*DATA SHOWN*:
═══

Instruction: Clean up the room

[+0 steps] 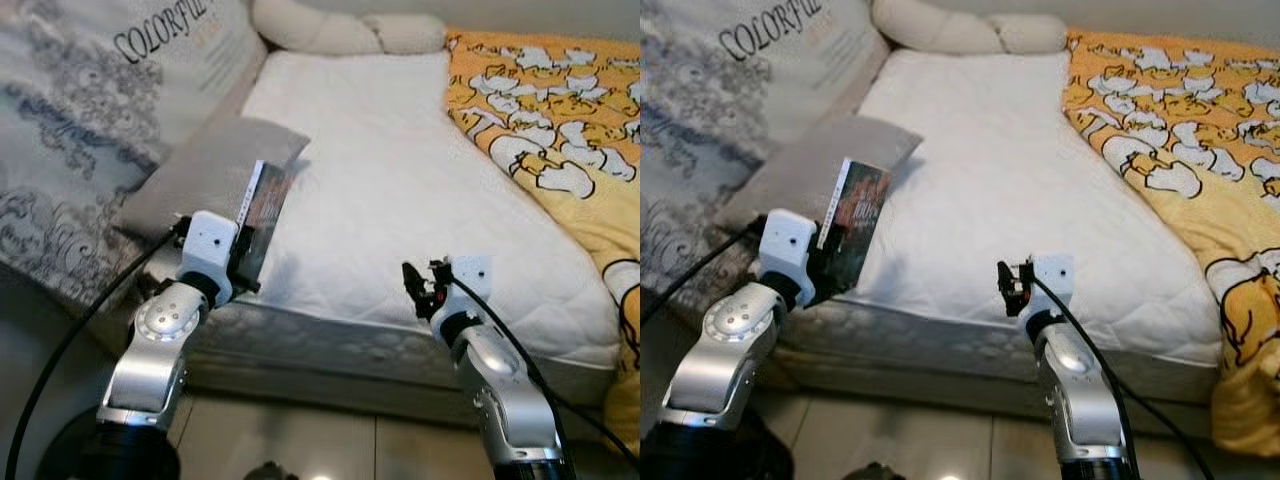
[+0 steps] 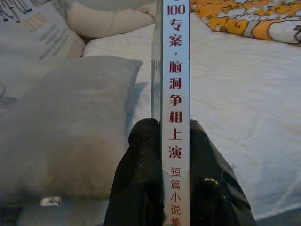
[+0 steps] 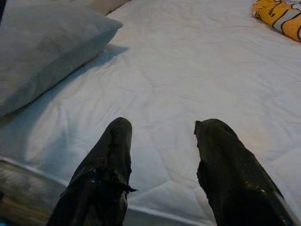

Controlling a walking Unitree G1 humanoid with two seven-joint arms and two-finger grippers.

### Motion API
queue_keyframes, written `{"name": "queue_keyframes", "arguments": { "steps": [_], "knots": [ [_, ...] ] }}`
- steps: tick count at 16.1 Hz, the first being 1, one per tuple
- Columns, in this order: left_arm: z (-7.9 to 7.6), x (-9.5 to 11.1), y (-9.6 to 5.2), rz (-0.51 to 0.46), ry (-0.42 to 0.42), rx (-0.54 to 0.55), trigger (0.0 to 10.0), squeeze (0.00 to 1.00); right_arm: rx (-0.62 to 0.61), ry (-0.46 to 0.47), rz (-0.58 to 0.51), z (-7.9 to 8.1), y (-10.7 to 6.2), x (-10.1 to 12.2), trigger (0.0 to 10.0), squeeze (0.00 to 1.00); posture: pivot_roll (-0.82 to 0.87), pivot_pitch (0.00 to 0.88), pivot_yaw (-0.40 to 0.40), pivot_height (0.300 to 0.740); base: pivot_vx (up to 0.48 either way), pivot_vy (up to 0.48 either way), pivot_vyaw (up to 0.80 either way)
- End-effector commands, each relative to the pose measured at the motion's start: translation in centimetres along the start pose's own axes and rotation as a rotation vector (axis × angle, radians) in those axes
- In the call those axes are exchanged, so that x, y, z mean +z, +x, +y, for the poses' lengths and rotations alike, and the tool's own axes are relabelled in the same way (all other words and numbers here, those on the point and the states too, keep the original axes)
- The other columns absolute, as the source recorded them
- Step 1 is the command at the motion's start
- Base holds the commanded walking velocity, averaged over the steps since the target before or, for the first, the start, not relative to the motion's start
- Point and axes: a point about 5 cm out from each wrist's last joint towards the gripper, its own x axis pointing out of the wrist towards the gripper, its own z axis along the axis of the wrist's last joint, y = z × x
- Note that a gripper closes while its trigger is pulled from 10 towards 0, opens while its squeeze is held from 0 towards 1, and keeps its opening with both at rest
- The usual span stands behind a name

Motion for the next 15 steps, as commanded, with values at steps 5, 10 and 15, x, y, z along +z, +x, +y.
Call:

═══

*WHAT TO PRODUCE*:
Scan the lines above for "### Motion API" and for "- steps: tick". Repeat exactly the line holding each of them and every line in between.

*TASK ANSWER*:
### Motion API
queue_keyframes, written `{"name": "queue_keyframes", "arguments": { "steps": [_], "knots": [ [_, ...] ] }}`
- steps: tick count at 16.1 Hz, the first being 1, one per tuple

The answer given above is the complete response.